[proofplan]
We first isolate each stratum by writing its sample mean as a [random variable](/page/Random%20Variable) $Y_k := \bar{g}_k$. Inside a fixed stratum, the centered variables $g(X_{k,j}) - \mathbb{E}[g(X_{k,1})]$ are independent, square-integrable, and have mean zero, so expanding the square of their average gives $\operatorname{Var}(Y_k) = \sigma_k^2/n_k$. The random variables $Y_1,\dots,Y_K$ are independent because each is a measurable function of an independent block of samples. Finally, we expand the variance of the weighted sum defining $\hat{I}_{\mathrm{strat}}$, use the vanishing of cross terms, and factor out $\mathcal{L}^d(D)^2$.
[/proofplan]
[step:Define the stratum means as square-integrable random variables]

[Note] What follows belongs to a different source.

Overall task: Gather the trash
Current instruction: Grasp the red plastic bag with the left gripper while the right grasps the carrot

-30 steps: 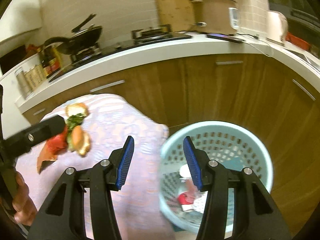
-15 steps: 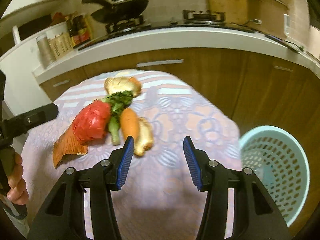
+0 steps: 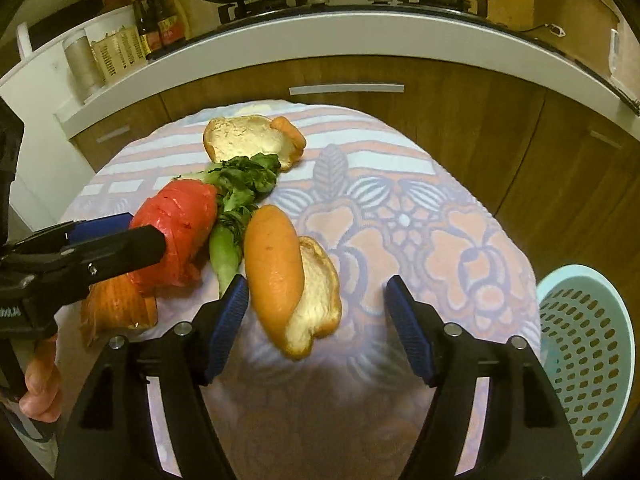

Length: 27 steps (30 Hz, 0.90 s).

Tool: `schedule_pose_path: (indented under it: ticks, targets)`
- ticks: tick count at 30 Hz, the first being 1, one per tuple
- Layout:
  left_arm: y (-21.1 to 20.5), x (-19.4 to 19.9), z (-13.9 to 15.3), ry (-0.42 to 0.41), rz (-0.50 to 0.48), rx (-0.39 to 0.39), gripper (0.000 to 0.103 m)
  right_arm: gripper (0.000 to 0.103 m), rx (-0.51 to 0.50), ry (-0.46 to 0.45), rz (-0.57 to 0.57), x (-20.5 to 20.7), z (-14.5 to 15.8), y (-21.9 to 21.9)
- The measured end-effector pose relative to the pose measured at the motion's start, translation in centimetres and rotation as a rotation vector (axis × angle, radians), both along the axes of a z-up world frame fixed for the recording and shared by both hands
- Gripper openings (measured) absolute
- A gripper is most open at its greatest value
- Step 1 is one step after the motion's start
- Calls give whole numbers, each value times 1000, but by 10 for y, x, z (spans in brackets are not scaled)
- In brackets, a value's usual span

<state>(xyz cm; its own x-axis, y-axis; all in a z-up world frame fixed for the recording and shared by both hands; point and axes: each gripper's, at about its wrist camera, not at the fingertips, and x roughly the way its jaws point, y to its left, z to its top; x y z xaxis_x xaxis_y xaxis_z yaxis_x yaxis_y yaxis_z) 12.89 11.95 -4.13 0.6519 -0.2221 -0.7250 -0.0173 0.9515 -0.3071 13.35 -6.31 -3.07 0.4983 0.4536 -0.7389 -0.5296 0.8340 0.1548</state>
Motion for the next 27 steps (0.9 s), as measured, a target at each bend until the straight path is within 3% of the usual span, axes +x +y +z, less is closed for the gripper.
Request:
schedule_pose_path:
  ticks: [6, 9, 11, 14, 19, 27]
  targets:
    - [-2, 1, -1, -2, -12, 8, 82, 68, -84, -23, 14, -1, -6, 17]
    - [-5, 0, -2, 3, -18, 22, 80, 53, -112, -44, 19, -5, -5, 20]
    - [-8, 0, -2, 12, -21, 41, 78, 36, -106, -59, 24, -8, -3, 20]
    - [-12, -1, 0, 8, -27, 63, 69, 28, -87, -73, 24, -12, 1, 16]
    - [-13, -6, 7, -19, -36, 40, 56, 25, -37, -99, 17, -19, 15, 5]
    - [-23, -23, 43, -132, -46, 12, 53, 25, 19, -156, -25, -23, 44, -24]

For each $k \in \{1,\dots,K\}$, define the real-valued random variable
\begin{align*}
Y_k : \Omega \to \mathbb{R}, \qquad Y_k(\omega) := \frac{1}{n_k}\sum_{j=1}^{n_k} g(X_{k,j}(\omega)).
\end{align*}
Thus $Y_k = \bar{g}_k$. The measurability of $Y_k$ follows because each composition $g \circ X_{k,j} : (\Omega,\mathcal{F}) \to (\mathbb{R},\mathcal{B}(\mathbb{R}))$ is measurable and finite sums of measurable real-valued functions are measurable. Since each $g(X_{k,j})$ belongs to $L^2(\Omega,\mathcal{F},\mathbb{P})$ and $n_k$ is finite, the finite linear combination $Y_k$ also belongs to $L^2(\Omega,\mathcal{F},\mathbb{P})$. Hence $\operatorname{Var}(Y_k)$ is finite for every $k$.

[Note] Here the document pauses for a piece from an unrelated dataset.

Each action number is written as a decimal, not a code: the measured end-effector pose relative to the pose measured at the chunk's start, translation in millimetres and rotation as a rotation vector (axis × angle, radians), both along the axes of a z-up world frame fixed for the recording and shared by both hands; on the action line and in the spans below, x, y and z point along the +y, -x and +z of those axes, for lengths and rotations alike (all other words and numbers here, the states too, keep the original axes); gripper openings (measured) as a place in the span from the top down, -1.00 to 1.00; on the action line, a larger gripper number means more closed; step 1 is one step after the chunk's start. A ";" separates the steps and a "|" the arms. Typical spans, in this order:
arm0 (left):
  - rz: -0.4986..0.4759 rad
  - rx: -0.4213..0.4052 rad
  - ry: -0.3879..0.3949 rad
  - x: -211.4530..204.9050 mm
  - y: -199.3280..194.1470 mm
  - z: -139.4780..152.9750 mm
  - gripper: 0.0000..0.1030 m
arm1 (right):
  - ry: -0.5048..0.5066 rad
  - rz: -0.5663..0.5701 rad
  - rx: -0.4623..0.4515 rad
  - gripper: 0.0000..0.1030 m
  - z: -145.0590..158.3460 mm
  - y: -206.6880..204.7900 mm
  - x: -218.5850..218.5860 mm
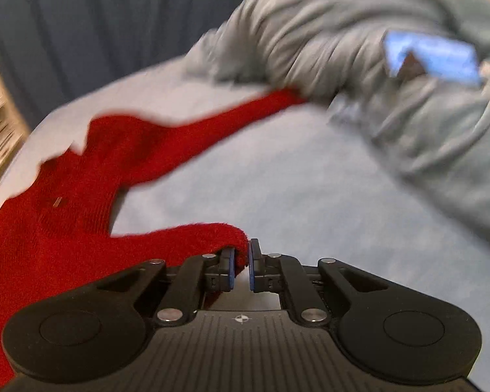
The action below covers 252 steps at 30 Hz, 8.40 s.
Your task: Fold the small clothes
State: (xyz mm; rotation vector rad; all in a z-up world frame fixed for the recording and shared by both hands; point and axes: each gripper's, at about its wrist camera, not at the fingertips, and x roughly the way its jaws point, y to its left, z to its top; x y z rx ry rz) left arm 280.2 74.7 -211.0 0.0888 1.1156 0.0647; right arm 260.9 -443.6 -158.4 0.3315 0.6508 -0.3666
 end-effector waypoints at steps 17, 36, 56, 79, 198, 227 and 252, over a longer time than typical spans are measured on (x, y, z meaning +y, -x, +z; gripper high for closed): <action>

For each $k$, define the mean
\begin{align*}
\mu_k := \mathbb{E}[g(X_{k,1})].
\end{align*}
This expectation is finite because $g(X_{k,1}) \in L^2(\Omega,\mathcal{F},\mathbb{P})$, and therefore $g(X_{k,1}) \in L^1(\Omega,\mathcal{F},\mathbb{P})$.
[/step]
[step:Compute the variance of each stratum sample mean by expanding centered variables]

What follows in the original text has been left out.